公玉爻在北城外站了片刻,接著又去了趟皇宮。
墨夷小白麵色陰沉,正不耐煩的聽著一幫朝臣七嘴八舌說著關於被俘之人的處置善後。
抓回來的都是些盲從之眾,殺了不至於,不處置又不可能,而處置又是可輕可重可急可緩……
一百個人便有一百種意見,一個個全不顧帝王心意和越來越難看的臉色,只顧抒發自己的獨到見解。

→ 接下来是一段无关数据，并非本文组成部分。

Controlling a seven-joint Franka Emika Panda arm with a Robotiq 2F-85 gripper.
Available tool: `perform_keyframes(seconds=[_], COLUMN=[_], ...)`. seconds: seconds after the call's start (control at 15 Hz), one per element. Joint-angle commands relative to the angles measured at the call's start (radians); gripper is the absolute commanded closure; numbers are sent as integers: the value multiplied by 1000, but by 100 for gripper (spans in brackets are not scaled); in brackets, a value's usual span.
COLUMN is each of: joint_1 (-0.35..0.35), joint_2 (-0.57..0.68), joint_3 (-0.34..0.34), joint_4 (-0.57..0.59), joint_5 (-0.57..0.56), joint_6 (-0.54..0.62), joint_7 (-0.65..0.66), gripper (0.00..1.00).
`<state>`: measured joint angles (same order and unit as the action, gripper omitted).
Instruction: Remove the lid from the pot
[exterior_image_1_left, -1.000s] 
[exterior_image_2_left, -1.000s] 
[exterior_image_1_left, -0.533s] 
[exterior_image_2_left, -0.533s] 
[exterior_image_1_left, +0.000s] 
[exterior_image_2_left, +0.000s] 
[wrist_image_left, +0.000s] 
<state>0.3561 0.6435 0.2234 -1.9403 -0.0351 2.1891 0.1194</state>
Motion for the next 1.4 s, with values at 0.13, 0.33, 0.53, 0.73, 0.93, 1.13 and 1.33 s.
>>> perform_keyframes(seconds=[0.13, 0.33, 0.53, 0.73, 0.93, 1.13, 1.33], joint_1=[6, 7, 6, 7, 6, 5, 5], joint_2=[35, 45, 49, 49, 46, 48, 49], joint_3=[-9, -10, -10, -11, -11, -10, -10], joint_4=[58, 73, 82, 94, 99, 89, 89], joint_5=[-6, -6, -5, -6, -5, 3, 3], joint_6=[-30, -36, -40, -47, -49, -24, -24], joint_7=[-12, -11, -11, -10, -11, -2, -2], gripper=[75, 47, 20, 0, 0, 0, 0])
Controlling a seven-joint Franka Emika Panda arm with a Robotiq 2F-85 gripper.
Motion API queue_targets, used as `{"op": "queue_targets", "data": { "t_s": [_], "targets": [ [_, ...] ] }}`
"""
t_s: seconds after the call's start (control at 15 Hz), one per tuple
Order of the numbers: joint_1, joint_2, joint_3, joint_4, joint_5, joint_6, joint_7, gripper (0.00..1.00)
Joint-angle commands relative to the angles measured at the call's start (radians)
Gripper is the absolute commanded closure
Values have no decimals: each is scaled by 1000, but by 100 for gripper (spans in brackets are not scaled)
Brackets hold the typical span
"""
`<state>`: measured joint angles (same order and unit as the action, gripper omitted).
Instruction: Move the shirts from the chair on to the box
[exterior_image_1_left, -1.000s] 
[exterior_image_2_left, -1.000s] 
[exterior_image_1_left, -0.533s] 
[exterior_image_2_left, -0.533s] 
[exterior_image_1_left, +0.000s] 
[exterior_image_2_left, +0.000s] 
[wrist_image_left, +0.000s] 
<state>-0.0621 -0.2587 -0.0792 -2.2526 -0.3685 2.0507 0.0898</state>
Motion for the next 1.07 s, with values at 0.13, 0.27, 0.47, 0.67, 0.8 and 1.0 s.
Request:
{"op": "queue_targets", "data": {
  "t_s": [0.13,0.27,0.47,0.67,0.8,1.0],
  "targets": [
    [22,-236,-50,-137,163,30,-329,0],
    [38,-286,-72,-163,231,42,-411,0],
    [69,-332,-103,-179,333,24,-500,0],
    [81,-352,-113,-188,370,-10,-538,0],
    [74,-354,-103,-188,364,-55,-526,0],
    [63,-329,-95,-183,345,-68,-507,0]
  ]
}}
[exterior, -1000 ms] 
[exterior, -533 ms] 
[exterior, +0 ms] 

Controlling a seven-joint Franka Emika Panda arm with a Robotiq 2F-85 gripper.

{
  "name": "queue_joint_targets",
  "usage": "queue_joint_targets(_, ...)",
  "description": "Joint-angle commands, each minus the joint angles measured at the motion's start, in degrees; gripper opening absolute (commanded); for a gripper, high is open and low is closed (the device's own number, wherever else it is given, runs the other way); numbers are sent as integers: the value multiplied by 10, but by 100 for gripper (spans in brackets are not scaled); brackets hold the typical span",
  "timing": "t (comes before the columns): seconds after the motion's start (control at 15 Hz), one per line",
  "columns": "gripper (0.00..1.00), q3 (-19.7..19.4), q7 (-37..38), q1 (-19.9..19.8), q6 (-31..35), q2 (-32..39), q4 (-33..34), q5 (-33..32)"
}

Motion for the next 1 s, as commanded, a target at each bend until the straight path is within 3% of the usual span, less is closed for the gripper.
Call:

公玉爻隱了身形立於屋頂悄然聽了片刻,幸災樂禍的笑了一下,踏著屋頂翩然而去。
他在城外的荒山上看到了沈遙華,不僅是她,墨夷蒼楮和洛經年也在,一左一右站在她身邊。
那三位正躲在一塊大石後,鬼鬼祟祟的看別人打架。
打架的兩個人,一個是沈蘭醒,另一個竟然是鳳纖華。
公玉爻站在高處望去,眉頭微微挑了挑,隨後便笑了起來。
鳳遙華竟然借了鳳纖華的體,哪些一來豈不是大大吃虧?
其實倒也不是鳳遙華非借體不可,不過沈蘭醒發現了鳳纖華,想要清理門戶逼得鳳遙華不得不如此罷了。
公玉爻是不喜歡打架的,他喜歡一招制敵,利落乾脆的轉身離去。
女人打架似乎總要打上很久,所以他看了兩眼便無趣的將眼光轉到了沈遙華身上。
她正向著下方指指點點,對站在左側的洛經年急急說著什麼。
他用了些小術法,便清楚的聽到了她的聲音。
“你真的不認識她?你再仔細看看,仔細感覺下她的氣息。”
她指著鳳纖華,神情急切又疑惑。
她都感覺得出鳳遙華的氣息,他怎麼會感覺不到?
洛經年眨了眨眼波瀲灩的眸子,亦是十分疑惑道:“我為什麼會認識她,天下女子我只認得你一個就夠了。”
他語氣溫柔,滿眼含情。
墨夷蒼楮忍不住冷哼一聲,覺得不妖不魔不靈的洛經年額外討厭。
一個男人,生了桃花眼,唇紅齒白的,一點男子氣概都沒有!只會油嘴滑舌勾引女人!
他那一哼,洛經年立時便怒了,轉首威脅道:“想死你就直說,我很願意成全你。”
“就憑你?”
墨夷蒼楮同樣大怒。
“就憑我!若不是遙兒不讓我動手,我早拍扁了你這隻刺蝟怪。”
洛經年負手而立,昂首揚眉,居高臨下睨著瘦小的墨夷蒼楮,滿眼都是鄙夷。
“你這個娘娘腔!”
被人罵成刺蝟怪的墨夷蒼楮大怒,衝上去便要拼命。
而被人當著心愛女子罵成娘娘腔的洛經年更是怒不可遏,抬腿便踢了過去。
沈遙華怒衝衝插到兩人中間,叉腰罵道:“滾遠點打去!少在這礙我的事。”
“遙兒我錯了,我不與只刺蝟怪一般見識了,你千萬別跟我生氣。”
洛經年立刻便收了長腿,轉而去拉沈遙華的小手,滿臉都是討好,像個大孩子似的。
“誰是遙華?你要麼老老實實在這看著,要麼就離我遠點兒!還有你,少給我添亂!”
沈遙華拍下他的手,又憤憤對墨夷蒼楮晃了晃拳頭,轉頭又向外面看去。
這一看,便對上了兩雙含著煞氣的美眸。
“是你!”
兩位大美人異口同聲,聲音中皆帶著恨意。
察覺到大事不妙的沈遙華猛的向後一跳,躲到了洛經年身後。
“是你!”
兩位大美人默契非常,驚訝的望向洛經年。
“你們想幹什麼?”
洛經年皺起眉頭,回首溫柔的看了眼沈遙華以示安撫,望向面前兩人時卻又面色冰冷,眼中沒有絲毫情意。
鳳纖華呆呆的望著他,似乎被他眼的中冰冷凍住了一般,而眼底深處,則藏滿了他人看不見的哀傷。
沈蘭醒面色冰若冰霜,冷笑著說道:“一個自甘墮落的山神,一個叛徒,湊到一起還真是般配!”
她聲音中滿是譏諷,洛經年卻忽然歡喜起來,回首對沈遙華溫柔笑道:“遙兒你聽到了嗎,她覺得我們很般配。”
你是不是傻?
沈遙華驚愕的瞪大了眼,感覺洛經年越來越不可思議了。
沈蘭醒明明是在罵他們,若不是她還顧忌著自己的身份,沈遙華猜她一定很想罵他們是狗男女什麼的。